Segundo Luiz Machado, pesquisador visitante do Instituto de Física (IF), da Universidade de São Paulo (USP) e coordenador do estudo, o desmatamento não depende apenas do clima.
“Esses valores começam a se aproximar do ponto de não retorno. Esse ponto é complexo de definir, porque ele não depende só do clima, ele depende da vegetação. Mas a vegetação que é mais sensível à falta d’água pode, sim, desaparecer.”
Resultados
A equipe analisou 35 anos de dados do MapBiomas (1985–2020) sobre o uso da terra na Amazônia Legal. Foram considerados 29 blocos de 300 x 300 quilômetros, cruzando informações de cobertura florestal com dados de temperatura, chuvas e gases de efeito estufa obtidos por satélites.
“Através do sensoriamento remoto, pegamos dados de precipitação, metano, dióxido de carbono e da temperatura máxima próxima à superfície, porque, caso contrário, seria impossível olhar para a Amazônia de uma forma integrada”, explica Marco Franco, professor do Instituto de Astronomia, Geofísica e Ciências Atmosféricas (IAG) da USP e coautor da pesquisa.
O trabalho permitiu quantificar os efeitos das emissões globais de gases em comparação ao impacto direto do desmatamento. O resultado: três quartos da redução das chuvas vêm da derrubada da floresta, enquanto o aquecimento global responde pela maior parte do aumento de temperatura. Ainda assim, 0,4 °C desse aquecimento é efeito direto da perda de vegetação.

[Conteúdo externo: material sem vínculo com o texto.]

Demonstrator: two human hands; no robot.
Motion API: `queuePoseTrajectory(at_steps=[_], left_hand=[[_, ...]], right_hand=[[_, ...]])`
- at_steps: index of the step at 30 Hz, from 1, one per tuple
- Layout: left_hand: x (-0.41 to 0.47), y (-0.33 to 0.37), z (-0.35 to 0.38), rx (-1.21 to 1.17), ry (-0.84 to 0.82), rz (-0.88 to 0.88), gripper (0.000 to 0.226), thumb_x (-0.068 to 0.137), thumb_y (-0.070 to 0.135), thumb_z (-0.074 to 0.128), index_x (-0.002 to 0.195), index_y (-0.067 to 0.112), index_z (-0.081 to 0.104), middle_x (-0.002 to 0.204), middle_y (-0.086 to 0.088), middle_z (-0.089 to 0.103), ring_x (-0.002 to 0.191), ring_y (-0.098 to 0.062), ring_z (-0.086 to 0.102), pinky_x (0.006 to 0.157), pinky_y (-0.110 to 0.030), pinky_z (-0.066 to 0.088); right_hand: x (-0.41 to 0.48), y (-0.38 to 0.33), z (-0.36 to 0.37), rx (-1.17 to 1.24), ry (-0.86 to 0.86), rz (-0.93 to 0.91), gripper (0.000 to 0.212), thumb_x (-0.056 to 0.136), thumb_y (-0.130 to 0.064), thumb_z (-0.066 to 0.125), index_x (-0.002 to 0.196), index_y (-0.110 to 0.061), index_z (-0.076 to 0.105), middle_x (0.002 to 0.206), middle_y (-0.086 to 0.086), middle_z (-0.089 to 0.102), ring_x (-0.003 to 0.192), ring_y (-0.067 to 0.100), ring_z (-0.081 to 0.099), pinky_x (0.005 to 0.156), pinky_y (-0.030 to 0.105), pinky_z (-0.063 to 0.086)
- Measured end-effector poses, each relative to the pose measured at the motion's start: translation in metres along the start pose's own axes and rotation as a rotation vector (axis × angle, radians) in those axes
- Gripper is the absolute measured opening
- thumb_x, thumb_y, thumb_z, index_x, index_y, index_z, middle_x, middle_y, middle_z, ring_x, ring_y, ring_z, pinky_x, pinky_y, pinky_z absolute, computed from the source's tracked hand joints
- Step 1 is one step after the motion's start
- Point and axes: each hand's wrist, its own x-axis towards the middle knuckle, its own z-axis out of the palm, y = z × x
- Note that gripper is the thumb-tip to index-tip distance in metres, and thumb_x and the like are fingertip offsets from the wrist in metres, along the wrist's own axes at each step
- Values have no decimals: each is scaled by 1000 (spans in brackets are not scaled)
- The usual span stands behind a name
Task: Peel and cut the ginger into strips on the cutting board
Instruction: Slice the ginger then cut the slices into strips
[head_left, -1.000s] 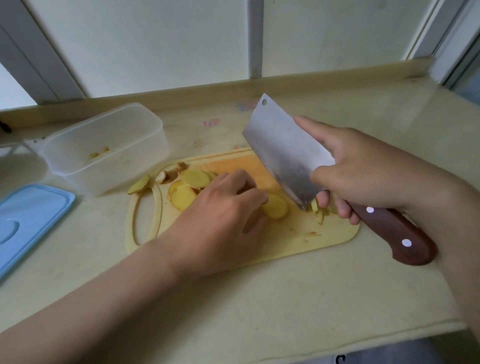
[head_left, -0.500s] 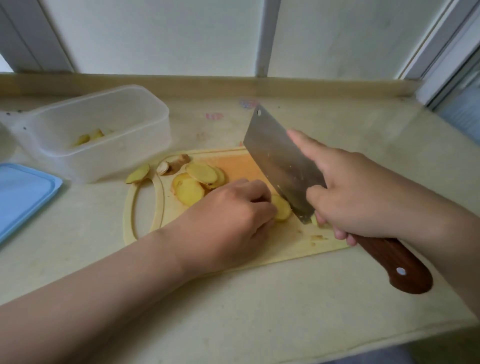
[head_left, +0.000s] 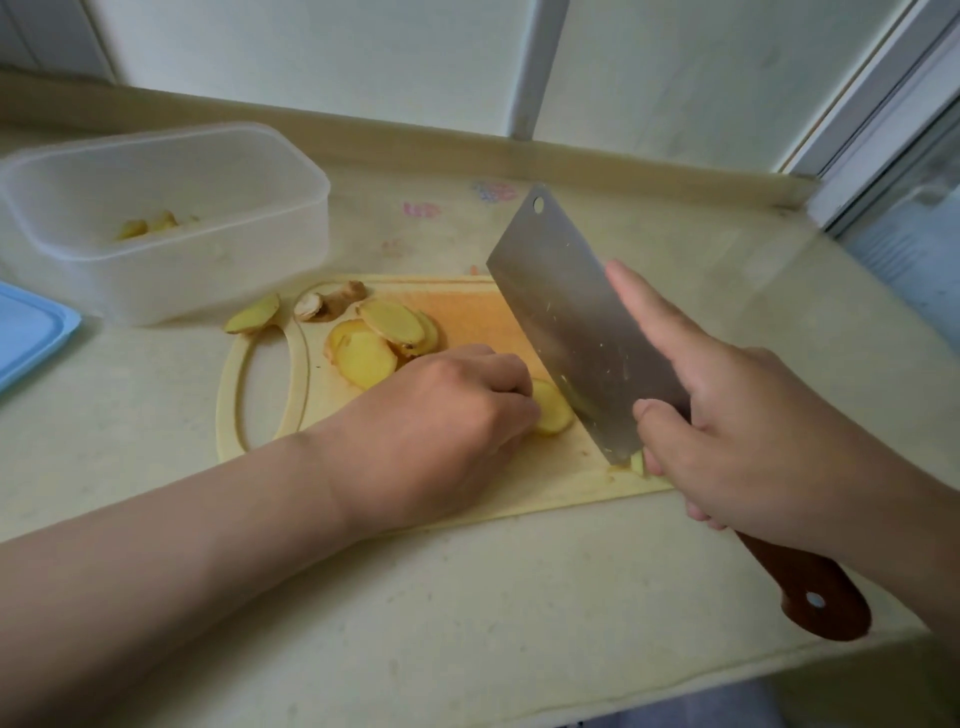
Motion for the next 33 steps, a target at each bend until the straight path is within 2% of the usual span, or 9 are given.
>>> queuePoseTrajectory(at_steps=[6, 11, 15, 20, 25, 30, 33], left_hand=[[0, 0, 1, -1, 19, -4, 13, 92, 11, 62, 87, 6, 73, 93, -5, 68, 80, -26, 63, 68, -38, 53], [2, 0, 1, -6, 23, 0, 16, 92, 12, 60, 85, 8, 74, 89, -4, 67, 77, -25, 61, 67, -38, 52], [1, 1, 1, 2, 20, 5, 21, 95, 15, 56, 87, 7, 74, 89, -6, 67, 77, -27, 61, 66, -40, 52], [-1, 2, 1, 4, 37, -6, 25, 98, 18, 55, 87, 7, 74, 89, -6, 67, 77, -26, 62, 67, -40, 52], [-1, 1, 1, 0, 51, -10, 24, 97, 17, 55, 85, 8, 73, 89, -5, 67, 76, -25, 62, 66, -39, 52], [0, 1, 4, 4, 55, -4, 24, 95, 17, 54, 83, 8, 73, 86, -6, 66, 75, -27, 62, 64, -40, 52], [1, 0, 3, 3, 41, 5, 23, 94, 16, 54, 85, 8, 73, 87, -6, 65, 76, -28, 62, 66, -40, 53]], right_hand=[[-1, 0, -2, -38, -20, -3, 93, 100, -15, 44, 143, -81, -5, 73, 16, 70, 55, 31, 64, 57, 51, 59], [27, -10, -5, -15, -91, 16, 92, 98, -10, 43, 151, -73, 2, 71, 8, 69, 44, 25, 66, 45, 43, 61], [40, -15, 0, 10, -30, -19, 93, 95, -7, 43, 158, -63, 4, 70, 7, 68, 44, 24, 66, 45, 45, 61], [6, -1, 11, 51, 112, -56, 93, 101, -9, 44, 155, -68, -4, 67, 17, 69, 51, 34, 63, 49, 52, 56], [-1, 2, 4, -25, 43, -47, 91, 101, -14, 44, 151, -72, -5, 71, 17, 69, 56, 32, 64, 56, 52, 57], [13, -11, -5, -106, -79, -28, 89, 100, -11, 43, 156, -65, 0, 58, 8, 64, 45, 27, 64, 48, 44, 61], [33, -22, -5, -129, -94, -33, 93, 96, -8, 44, 160, -60, 1, 60, 4, 66, 40, 21, 65, 49, 42, 62]])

“Isso significa que é fundamental preservar o bioma. Porque se você não preserva, ele sentirá o desequilíbrio”, reforça Franco.
O futuro da Amazônia
Embora o aquecimento global explique grande parte do aumento das temperaturas, os 0,4 °C atribuídos ao desmatamento não podem ser ignorados. “Parece pouco, mas não é”, diz Franco. Ele lembra que as áreas mais desmatadas são justamente as que enfrentam secas intensas, queimadas recorrentes e maior risco de eventos extremos.
Se o avanço do desmatamento persistir, a Amazônia poderá caminhar para um regime climático mais parecido com o Cerrado, com estações secas longas e contrastes mais marcados entre os períodos chuvoso e seco.
“Essas tendências de desflorestamento e aumento da temperatura estão levando a Amazônia a ter um ciclo sazonal cada vez maior. Mas a resposta da vegetação pode ser diferente, não se sabe como a vegetação vai reagir a isso. Em regiões onde a vegetação é um pouco resiliente, pode haver uma redução de altura das árvores”, observa Luiz Machado.
Além disso, os impactos ultrapassam os limites da floresta. A redução de chuvas ameaça também o Cerrado e o Pantanal, que dependem da umidade transportada pelos chamados “rios voadores” — fundamentais, inclusive, para a agricultura brasileira.
“Os números que apresentamos precisam servir de guia para os tomadores de decisão”, conclui Franco. “É fundamental proteger e reflorestar o bioma, porque os efeitos são muito drásticos quando se remove a cobertura vegetal. E, quando cada país sentar à mesa da COP30, em Belém, todos terão de saber a conta que lhes cabe pagar.”